The liquidation of low-value collateral is easier to handle. As for properties of great value, from tens to hundreds of billions of dong, it will be more difficult to sell. It usually takes banks many times to sell and then lower the price to liquidate.

The auction of real estate as collateral has many legal procedures related to mortgage release and asset valuation. Many mortgages are real estate that requires the consent of the property owner. There are many plots of land as collateral for debts related to many organizations and individuals, so the ownership transfer takes a long time.

Moreover, many collateral assets are priced at a value that is not close to the market price, so even if the price is reduced, it is still difficult to sell. The collateral property cannot be sold at too much discount, so each time the sale is sold, the price only drops, causing the property to be auctioned many times but still unsuccessful.
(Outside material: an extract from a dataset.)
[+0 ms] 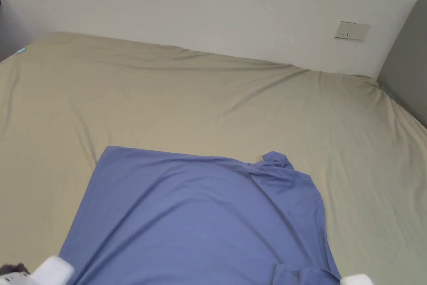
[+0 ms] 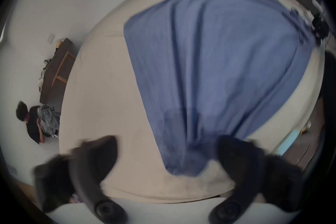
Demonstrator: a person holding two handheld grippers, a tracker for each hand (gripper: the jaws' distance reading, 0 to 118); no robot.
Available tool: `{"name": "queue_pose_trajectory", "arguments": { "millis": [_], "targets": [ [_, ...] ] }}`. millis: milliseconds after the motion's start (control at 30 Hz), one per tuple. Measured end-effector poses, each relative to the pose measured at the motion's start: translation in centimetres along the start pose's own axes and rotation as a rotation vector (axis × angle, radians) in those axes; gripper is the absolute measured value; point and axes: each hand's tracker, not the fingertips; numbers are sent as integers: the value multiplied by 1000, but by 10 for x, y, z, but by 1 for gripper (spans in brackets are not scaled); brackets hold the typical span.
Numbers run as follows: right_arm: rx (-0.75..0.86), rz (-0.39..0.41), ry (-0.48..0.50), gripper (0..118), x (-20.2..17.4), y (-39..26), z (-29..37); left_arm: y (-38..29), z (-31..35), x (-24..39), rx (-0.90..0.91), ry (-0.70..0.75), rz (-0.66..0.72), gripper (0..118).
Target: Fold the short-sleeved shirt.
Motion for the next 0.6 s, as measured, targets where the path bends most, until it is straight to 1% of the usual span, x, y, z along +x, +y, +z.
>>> {"name": "queue_pose_trajectory", "arguments": {
  "millis": [67, 133, 167, 267, 300, 333, 367, 400, 433, 467, 500, 533, 567, 600],
  "targets": [
    [150, -57, 22, 108, 7, 22, 37, 23, 29, -7, 155, -8, 90, 115],
    [319, -73, 12, 108, 6, 45, 78, 53, 59, -15, 288, 33, 168, 115],
    [424, -79, 2, 108, 4, 57, 103, 67, 78, -18, 385, 47, 210, 115],
    [695, -100, -16, 108, -14, 80, 168, 105, 142, -21, 646, 90, 332, 115],
    [759, -109, -19, 108, -22, 86, 185, 113, 159, -20, 717, 107, 365, 114],
    [806, -119, -15, 108, -31, 90, 203, 120, 176, -18, 780, 121, 384, 111],
    [847, -117, -8, 107, -40, 93, 217, 127, 191, -15, 839, 139, 393, 105],
    [890, -118, -12, 106, -50, 94, 230, 131, 203, -10, 874, 182, 396, 95],
    [925, -129, -30, 105, -59, 96, 238, 133, 212, -5, 906, 218, 396, 75],
    [966, -125, -43, 102, -69, 95, 246, 135, 219, 2, 937, 266, 391, 58],
    [996, -105, -45, 96, -76, 94, 251, 138, 224, 8, 952, 305, 391, 43],
    [1024, -85, -50, 77, -85, 92, 256, 138, 229, 15, 969, 348, 388, 29],
    [1042, -65, -64, 53, -93, 92, 258, 137, 232, 21, 993, 356, 377, 23],
    [1053, -47, -83, 25, -100, 91, 260, 136, 234, 26, 1010, 357, 366, 19]
  ]
}}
Banks are having to speed up the process of liquidation and auction of collateral, especially in the context that bad debts are expected to have a high risk of increasing when many regulatory policies are about to expire. After June 30, Circular 14/2021/TT-NHNN regarding debt rescheduling, exemption and reduction of interest and fees, and retention of debt groups in order to support customers affected by the Covid-19 pandemic. will expire. Resolution 42/2017/QH14 on piloting bad debt settlement of credit institutions will also expire this August.